Was it an air guitar solo or a charade of public urination?
So ran the debate in the Belgian parliament last Thursday over the alleged bad party behaviour of Belgium’s Minister of Justice Vincent Van Quickenborne and his friends, the BBC reports.
Part of the ongoing political fallout saga known in Belgian media as ‘Pipigate,’ Quickenborne, of the Open Flemish Liberals and Democrats party, had to answer to his country’s parliament over the events at his 50th birthday party on August 14th.
Police surveillance footage showed guests leaving the politician’s home late in the evening and then urinating on the empty police van parked outside.
Belgian media has cited other footage that they allege shows Quickenborne coming out of his home with another friend and imitating urinating while looking at images of the previous urinating incident on his phone—as if he were joining in the other guests’ antics.
Belgian media reports led to predictable public outrage.

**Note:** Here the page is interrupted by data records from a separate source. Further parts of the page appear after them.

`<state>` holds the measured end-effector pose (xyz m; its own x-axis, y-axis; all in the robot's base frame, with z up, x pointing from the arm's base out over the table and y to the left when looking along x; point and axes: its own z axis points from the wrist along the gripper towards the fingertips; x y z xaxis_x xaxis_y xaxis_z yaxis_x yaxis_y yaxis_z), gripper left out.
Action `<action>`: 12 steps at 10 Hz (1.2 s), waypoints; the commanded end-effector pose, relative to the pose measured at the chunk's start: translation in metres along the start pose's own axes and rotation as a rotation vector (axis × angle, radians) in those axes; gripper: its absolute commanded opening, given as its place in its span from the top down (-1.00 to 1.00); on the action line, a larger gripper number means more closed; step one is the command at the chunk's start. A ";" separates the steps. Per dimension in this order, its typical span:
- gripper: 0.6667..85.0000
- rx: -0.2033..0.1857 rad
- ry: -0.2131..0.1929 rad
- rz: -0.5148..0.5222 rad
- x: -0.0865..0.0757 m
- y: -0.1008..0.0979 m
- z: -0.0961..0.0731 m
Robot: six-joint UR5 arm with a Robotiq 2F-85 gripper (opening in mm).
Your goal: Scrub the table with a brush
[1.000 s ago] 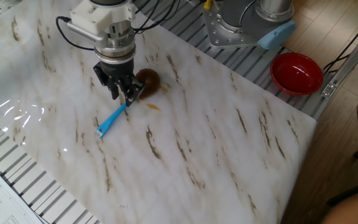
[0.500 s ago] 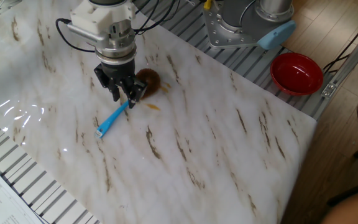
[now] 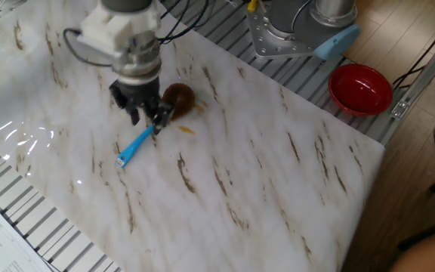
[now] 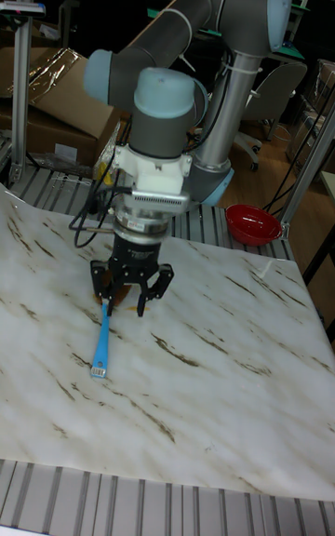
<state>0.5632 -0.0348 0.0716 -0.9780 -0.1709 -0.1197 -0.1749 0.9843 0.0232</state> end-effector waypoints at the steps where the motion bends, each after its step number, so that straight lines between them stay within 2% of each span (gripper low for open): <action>1: -0.12 0.032 0.025 0.017 -0.035 -0.011 0.028; 2: -0.09 0.060 0.039 0.019 -0.037 -0.020 0.037; 4: -0.05 0.085 0.102 0.037 -0.024 -0.026 0.041; 7: 0.05 0.071 0.213 0.056 0.002 -0.023 0.048; 8: 0.10 0.080 0.248 0.059 0.012 -0.026 0.044; 10: 0.15 0.080 0.274 0.055 0.023 -0.028 0.041; 12: 0.15 0.068 0.282 0.058 0.025 -0.026 0.042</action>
<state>0.5559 -0.0634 0.0267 -0.9838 -0.1209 0.1324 -0.1298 0.9897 -0.0607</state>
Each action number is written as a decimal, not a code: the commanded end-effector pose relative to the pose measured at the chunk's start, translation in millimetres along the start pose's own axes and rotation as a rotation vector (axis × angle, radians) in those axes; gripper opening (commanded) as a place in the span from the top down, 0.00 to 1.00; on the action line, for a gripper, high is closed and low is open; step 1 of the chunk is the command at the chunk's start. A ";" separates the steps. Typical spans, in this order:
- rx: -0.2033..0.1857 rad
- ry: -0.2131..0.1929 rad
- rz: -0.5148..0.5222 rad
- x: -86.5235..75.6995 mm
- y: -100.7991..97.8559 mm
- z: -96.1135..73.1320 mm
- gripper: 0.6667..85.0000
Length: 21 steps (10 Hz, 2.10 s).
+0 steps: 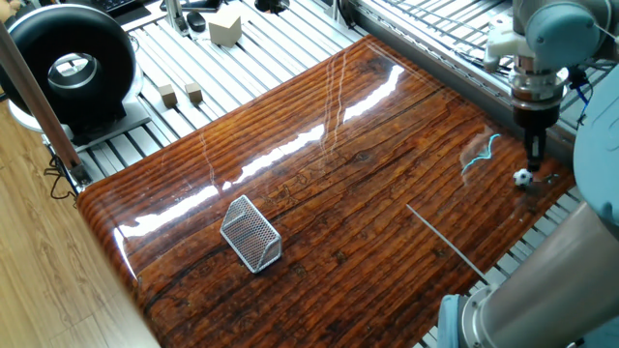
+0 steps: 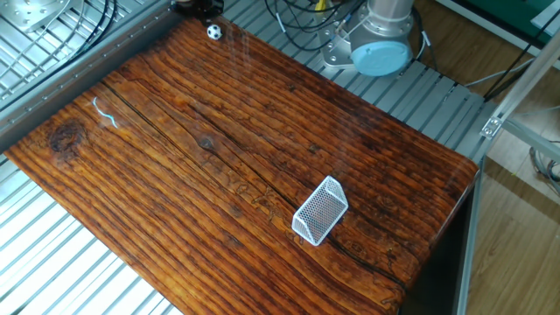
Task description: Push the soccer ball into the goal
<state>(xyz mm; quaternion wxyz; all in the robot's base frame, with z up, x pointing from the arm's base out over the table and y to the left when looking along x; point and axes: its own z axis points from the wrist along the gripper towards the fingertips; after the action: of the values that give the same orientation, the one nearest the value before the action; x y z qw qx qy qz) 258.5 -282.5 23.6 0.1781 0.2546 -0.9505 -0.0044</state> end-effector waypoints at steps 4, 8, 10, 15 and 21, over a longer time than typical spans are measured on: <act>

The Belgian police union NSPV released a scathing statement saying Quickenborne was “unworthy of [being] a minister of justice” and opposition leaders have also said he is unfit for office.
Quickenborne has denied both knowing about his guests relieving themselves on the police van and media accounts of the additional footage. He released his own private home security camera footage, which he says verifies his account of his actions that evening.
He said he was escorting another friend out hours after the other three guests had urinated on the police and van, had his phone out to take a selfie with the friend, and was performing an “air guitar solo.”
“I hate to admit it,” he is quoted by the Flemish newspaper Het Nieuwsblad as explaining to the Justice Committee of the Belgian parliament on Thursday. “I specialise in that. I am a metalhead.”
He also told the committee:
I am ashamed that people I invited [to] my house peed against a police van … it is disgusting, especially considering why the van is there.
Quickenborne and his family have been assigned a police security detail since a failed kidnapping of them took place last year. The van is thought to be part of the police presence assigned to the politician.
The identities of the three men accused of peeing on the police van are still unknown and the prosecutor’s office has opened an investigation. Quickenborne said in parliament that he had cooperated with the investigation by asking those involved to come forward.
Belgian Prime Minister Alexander de Croo was also at the party and has said he did not see anything.